_WHAT YOU WILL DO_: Using the listing below, extract each line that has the word "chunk" in it.

• • • • • • •

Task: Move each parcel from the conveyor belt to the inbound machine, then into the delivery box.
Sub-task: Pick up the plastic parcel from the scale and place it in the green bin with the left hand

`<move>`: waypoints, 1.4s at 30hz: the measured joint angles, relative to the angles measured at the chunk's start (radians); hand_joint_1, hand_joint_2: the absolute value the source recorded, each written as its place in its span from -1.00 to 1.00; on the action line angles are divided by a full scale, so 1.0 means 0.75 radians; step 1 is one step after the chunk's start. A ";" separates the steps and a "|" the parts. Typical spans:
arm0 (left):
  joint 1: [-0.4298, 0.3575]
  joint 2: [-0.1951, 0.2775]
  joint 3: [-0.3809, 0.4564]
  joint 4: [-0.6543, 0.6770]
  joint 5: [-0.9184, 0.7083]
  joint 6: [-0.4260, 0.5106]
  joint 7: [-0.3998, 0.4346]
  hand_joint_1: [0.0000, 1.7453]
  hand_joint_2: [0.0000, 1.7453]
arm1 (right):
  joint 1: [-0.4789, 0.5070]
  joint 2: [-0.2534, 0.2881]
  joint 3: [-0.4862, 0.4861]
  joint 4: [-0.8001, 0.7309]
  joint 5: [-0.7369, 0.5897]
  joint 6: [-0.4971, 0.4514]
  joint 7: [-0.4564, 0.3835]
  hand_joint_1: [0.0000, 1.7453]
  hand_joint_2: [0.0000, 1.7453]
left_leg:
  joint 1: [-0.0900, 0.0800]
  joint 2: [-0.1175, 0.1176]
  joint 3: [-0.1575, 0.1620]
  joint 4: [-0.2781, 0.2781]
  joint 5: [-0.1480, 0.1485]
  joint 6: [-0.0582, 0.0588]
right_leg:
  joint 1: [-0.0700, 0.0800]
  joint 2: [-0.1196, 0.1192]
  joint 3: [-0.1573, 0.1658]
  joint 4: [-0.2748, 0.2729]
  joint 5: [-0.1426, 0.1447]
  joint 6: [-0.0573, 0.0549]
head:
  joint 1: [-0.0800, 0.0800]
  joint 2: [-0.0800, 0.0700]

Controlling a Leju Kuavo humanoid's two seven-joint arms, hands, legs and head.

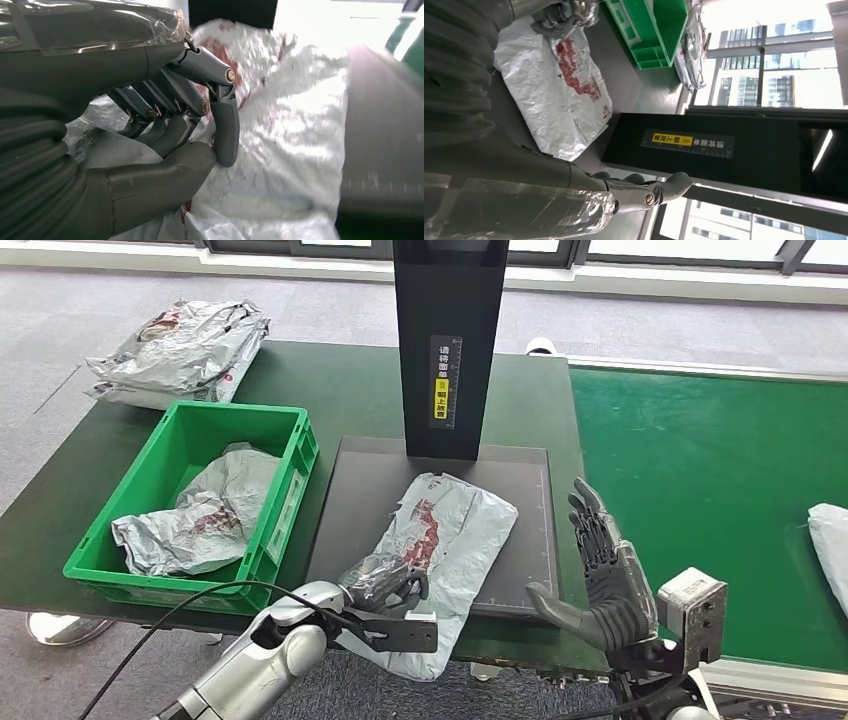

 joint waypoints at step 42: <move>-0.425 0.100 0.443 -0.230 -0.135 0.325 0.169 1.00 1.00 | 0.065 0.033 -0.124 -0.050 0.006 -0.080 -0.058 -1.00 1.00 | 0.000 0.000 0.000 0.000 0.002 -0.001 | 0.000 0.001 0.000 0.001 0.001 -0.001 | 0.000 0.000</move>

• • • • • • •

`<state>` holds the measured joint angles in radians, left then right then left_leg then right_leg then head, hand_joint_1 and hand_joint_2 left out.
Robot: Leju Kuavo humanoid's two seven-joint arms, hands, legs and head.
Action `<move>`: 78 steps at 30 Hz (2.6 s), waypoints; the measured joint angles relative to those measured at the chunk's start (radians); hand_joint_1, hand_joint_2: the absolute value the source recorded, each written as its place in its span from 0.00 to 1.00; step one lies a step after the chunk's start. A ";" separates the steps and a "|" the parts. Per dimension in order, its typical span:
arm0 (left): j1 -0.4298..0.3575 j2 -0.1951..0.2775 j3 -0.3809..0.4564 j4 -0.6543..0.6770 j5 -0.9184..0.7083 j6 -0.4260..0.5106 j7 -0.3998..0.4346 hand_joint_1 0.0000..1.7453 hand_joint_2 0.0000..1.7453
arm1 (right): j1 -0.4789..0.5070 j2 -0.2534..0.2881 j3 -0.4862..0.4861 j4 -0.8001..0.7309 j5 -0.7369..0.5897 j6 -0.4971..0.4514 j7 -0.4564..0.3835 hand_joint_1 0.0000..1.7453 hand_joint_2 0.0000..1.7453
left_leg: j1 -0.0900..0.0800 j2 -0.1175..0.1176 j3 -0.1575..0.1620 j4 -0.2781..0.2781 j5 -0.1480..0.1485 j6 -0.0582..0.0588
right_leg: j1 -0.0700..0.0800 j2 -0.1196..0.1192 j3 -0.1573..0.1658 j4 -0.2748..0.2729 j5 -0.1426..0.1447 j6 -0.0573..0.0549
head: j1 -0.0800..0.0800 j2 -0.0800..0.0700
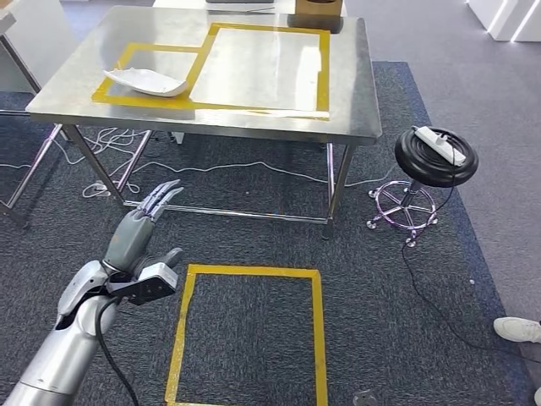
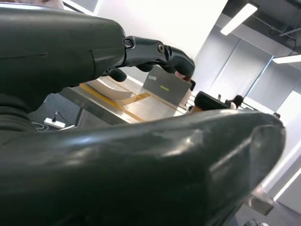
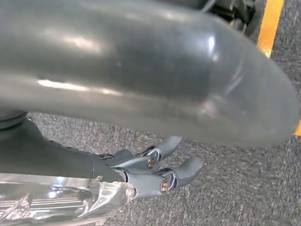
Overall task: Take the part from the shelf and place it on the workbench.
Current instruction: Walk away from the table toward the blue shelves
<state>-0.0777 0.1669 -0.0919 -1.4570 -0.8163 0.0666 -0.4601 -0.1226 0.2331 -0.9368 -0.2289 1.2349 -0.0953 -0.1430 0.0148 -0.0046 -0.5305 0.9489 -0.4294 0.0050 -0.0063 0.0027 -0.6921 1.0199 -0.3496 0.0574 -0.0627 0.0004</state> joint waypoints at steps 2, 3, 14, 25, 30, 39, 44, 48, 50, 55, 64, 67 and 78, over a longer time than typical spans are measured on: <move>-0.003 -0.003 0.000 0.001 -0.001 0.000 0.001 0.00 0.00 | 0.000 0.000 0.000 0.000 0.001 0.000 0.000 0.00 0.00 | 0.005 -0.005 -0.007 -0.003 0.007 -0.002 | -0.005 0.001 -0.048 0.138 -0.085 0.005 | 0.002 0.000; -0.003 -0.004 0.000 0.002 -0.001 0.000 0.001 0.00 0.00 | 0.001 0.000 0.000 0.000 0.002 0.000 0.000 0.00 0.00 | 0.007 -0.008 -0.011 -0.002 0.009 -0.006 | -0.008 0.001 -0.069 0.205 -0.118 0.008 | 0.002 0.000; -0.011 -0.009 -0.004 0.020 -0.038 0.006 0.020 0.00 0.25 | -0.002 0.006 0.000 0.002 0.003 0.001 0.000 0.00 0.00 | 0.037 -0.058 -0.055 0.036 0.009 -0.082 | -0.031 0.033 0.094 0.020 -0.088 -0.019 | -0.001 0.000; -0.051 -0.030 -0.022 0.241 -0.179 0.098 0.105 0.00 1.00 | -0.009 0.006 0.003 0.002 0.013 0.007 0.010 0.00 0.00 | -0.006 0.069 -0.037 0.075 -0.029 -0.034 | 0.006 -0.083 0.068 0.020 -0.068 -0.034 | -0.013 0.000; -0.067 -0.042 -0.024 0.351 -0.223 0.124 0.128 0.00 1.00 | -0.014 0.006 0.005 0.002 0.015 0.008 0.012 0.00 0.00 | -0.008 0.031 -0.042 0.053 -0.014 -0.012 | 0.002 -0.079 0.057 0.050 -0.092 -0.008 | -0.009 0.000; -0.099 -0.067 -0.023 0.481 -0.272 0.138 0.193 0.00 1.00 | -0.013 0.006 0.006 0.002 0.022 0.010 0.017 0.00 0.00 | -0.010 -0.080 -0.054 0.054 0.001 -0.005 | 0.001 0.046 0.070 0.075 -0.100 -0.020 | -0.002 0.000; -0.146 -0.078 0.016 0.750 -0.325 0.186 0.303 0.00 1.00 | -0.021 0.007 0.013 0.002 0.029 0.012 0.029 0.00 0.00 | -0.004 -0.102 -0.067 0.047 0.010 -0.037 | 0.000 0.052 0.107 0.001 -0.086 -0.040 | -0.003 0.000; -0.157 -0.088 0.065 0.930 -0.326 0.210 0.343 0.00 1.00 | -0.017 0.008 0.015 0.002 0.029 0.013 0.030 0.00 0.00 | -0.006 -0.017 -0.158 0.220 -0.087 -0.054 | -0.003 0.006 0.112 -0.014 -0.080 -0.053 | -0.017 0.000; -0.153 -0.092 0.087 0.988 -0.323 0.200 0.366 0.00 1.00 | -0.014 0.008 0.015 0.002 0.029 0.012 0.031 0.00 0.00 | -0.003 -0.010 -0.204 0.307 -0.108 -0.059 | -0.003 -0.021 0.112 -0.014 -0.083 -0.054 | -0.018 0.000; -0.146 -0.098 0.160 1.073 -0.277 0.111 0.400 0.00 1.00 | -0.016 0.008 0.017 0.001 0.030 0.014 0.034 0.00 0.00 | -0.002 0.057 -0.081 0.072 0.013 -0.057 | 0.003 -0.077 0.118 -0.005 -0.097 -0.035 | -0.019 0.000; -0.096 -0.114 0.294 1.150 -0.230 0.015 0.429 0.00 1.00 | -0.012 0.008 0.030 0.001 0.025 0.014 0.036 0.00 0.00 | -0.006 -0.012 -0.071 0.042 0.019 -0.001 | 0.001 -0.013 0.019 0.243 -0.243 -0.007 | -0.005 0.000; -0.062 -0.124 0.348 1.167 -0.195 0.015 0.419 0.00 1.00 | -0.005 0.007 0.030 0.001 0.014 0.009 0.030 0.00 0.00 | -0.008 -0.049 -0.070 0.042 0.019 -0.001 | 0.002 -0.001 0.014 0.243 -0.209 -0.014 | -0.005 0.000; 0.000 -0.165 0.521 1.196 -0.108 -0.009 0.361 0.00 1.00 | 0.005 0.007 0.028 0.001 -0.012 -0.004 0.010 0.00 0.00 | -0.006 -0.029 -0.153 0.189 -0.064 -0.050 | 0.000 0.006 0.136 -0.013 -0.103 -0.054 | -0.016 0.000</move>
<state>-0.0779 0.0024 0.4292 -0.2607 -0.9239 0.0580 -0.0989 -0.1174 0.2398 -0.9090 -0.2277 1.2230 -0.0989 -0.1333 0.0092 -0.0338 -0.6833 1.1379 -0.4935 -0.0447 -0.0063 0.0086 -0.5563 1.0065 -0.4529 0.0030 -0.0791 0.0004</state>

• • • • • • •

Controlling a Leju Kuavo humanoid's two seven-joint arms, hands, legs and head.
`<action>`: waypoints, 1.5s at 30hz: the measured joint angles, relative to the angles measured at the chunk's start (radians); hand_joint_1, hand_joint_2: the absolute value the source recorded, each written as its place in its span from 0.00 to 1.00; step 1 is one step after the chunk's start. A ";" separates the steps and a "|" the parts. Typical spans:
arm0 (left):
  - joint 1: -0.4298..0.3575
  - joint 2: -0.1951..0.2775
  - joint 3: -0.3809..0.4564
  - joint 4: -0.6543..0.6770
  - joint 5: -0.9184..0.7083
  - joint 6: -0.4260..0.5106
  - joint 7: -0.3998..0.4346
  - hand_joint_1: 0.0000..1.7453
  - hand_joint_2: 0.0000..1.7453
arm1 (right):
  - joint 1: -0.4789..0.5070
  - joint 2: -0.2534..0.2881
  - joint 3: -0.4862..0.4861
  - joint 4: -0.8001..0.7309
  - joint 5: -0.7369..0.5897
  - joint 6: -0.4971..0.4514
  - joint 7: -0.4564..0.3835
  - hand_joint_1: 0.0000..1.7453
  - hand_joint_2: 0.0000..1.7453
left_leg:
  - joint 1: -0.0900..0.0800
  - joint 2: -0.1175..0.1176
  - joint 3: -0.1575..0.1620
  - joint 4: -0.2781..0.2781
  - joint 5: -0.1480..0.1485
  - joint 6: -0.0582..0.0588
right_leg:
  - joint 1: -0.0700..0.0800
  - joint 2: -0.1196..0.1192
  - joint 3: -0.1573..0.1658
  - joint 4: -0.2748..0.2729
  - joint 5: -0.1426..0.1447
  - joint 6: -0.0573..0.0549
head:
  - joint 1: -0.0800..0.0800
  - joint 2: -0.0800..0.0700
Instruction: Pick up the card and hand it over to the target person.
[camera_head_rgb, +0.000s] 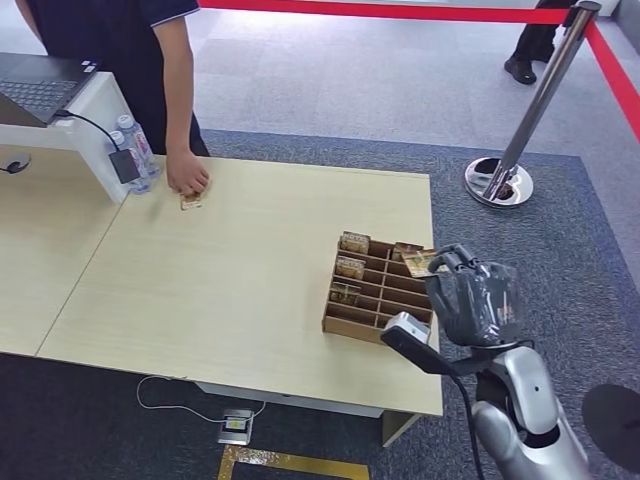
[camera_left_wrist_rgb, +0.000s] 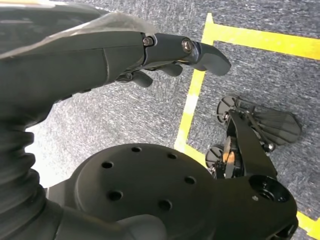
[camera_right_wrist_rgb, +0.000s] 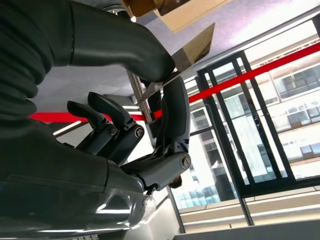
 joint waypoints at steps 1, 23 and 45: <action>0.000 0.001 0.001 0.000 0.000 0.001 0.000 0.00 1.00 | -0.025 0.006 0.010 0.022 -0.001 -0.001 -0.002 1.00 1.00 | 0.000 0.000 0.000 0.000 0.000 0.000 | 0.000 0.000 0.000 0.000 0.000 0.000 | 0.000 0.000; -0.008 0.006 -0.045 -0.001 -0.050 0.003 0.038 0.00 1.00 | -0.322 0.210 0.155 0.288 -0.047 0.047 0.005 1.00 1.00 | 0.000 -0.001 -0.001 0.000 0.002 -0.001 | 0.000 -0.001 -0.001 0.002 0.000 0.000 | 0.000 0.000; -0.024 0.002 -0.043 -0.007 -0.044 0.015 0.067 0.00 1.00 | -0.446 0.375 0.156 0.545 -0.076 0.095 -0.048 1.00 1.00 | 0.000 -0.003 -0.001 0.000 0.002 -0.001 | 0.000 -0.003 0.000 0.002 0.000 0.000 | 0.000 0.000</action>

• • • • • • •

_YOUR SOLUTION_:
`<move>`: waypoints, 1.4s at 30hz: the measured joint angles, relative to the angles measured at the chunk's start (radians); hand_joint_1, hand_joint_2: the absolute value the source recorded, each written as its place in its span from -1.00 to 1.00; on the action line angles are divided by a full scale, so 1.0 means 0.75 radians; step 1 is one step after the chunk's start. A ";" separates the steps and a "|" the parts. Typical spans:
Action `<move>`: 78 steps at 30 Hz (2.6 s), waypoints; the measured joint angles relative to those measured at the chunk's start (radians); hand_joint_1, hand_joint_2: the absolute value the source recorded, each written as its place in its span from 0.00 to 1.00; step one lies a step after the chunk's start. A ";" separates the steps and a "|" the parts. Per dimension in order, its typical span:
`<action>`: waypoints, 1.5s at 30hz: the measured joint angles, relative to the angles measured at the chunk's start (radians); hand_joint_1, hand_joint_2: the absolute value the source recorded, each written as its place in its span from 0.00 to 1.00; step 1 is one step after the chunk's start. A ";" separates the steps and a "|" the parts. Typical spans:

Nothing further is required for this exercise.